Maybe I missing some vital part of the overall picture here, I freely admit that I haven't had time yet to read the full website. And if the title of this post is a little flippant, is mostly because the plight of these kids seems so terrible that I have a tough time dealing with it head on. I have friends who have done just that and their stories fill me with a kind of crawling horror at the privations of real poverty (as opposed to relative kind that most people complain about in Australia) that it makes me slightly distainful of the the whole idea of OLPC.
Or perhaps I just need to be thankful that there are some people out there who are willing to do something, anything to improve the lot of those who cannot help themselves.


2 Comments:
Hi, David
I live in Rio de Janeiro, very near those endangered children and I want to tell some stories about them. Some of this children I know personally, some I know from TV programs.

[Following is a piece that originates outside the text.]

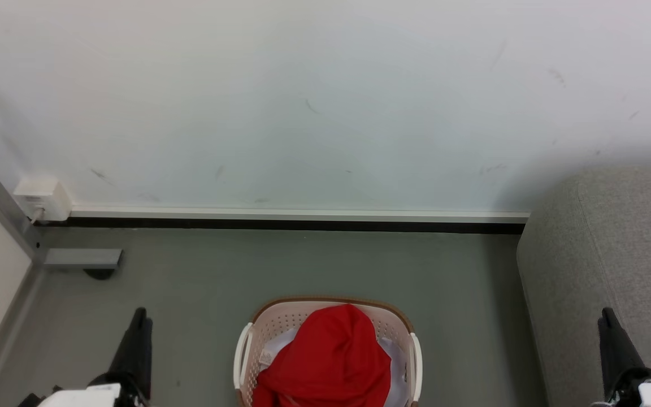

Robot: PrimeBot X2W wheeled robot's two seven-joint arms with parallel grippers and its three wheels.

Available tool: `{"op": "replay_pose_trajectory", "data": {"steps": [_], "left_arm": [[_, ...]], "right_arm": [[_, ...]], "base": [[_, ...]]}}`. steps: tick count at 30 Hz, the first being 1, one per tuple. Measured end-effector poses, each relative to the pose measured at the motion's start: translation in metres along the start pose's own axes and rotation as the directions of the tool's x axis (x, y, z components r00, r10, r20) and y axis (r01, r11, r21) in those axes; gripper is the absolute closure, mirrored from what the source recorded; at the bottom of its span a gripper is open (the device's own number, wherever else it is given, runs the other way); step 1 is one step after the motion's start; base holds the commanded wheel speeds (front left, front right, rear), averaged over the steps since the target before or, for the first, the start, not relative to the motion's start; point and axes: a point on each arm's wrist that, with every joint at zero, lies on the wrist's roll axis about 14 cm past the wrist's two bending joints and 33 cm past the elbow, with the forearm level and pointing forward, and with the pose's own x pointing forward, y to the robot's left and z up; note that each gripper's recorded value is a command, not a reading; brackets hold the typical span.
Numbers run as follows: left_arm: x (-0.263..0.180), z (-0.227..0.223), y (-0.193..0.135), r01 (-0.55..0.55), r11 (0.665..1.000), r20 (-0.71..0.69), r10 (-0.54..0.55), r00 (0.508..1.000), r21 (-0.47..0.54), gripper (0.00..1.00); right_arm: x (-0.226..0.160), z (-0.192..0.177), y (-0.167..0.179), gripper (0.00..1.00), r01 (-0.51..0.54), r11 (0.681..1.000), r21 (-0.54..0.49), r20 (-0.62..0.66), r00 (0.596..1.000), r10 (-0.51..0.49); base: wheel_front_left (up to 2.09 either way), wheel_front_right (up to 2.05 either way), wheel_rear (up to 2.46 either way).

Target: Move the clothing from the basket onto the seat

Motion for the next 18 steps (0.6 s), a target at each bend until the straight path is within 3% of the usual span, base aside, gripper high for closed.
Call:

Maria lives at Jequitinhonha valley, their parents have not any kind of income, she eats whatever their parents manage to harvest from a parched soil. But next year the government will pay her family a grant of 50$ a month if they can prove that Maria will be attending school the whole year.
Tiago lives at poor region in the outskirts of Rio de Janeiro. His hard working parents can hardly make 300$ a month. But they have spared 50$/month for a whole year to buy a desktop computer. He has now internet access and do his homework assignments searching information on the web.
Paulo lives at Rocinha slum and pressed by the poverty or lured by the opulent life of playboys in Rio, he engages as a drug dealer soldier. Paulo will be dead before he reaches fifteen.
Antonio is a neighbour of Paulo and even study in the same public school. His parents barely earn 100$ a month but they live in house with taped water and electricity. Antonio think he might engage with Paulo to help his family, but his parents keep telling him otherwise.
If you put all this different children in the same bag you may save Maria, Tiago has not got any attention, Paulo is doomed and may bring Antonio with him. Each one needs a different political action. If Antonio receives an XO from OLPC he will stay at home instead of strolling around and get this bad influence from Paulo. He will be playing and learning with his connected friends just like Tiago does. Paulo may receive one as well, this could be a good chance for him, but may be not enough.
Just looking at the forest you may not figure out how to save a tree.
Dave
why do we have a situation where money is more influential than morality?
Try this .... why is a litre of oil more valuable than a human life??
If Zimbabwe had significant oil reserves would Mugabe be still one of DUBYA's mates?
Would Morgan Tsanguerai (choose any spelling you choose) not have a black eye?
WHAT THE "F---" IS HAPPENING TO MY WORLD??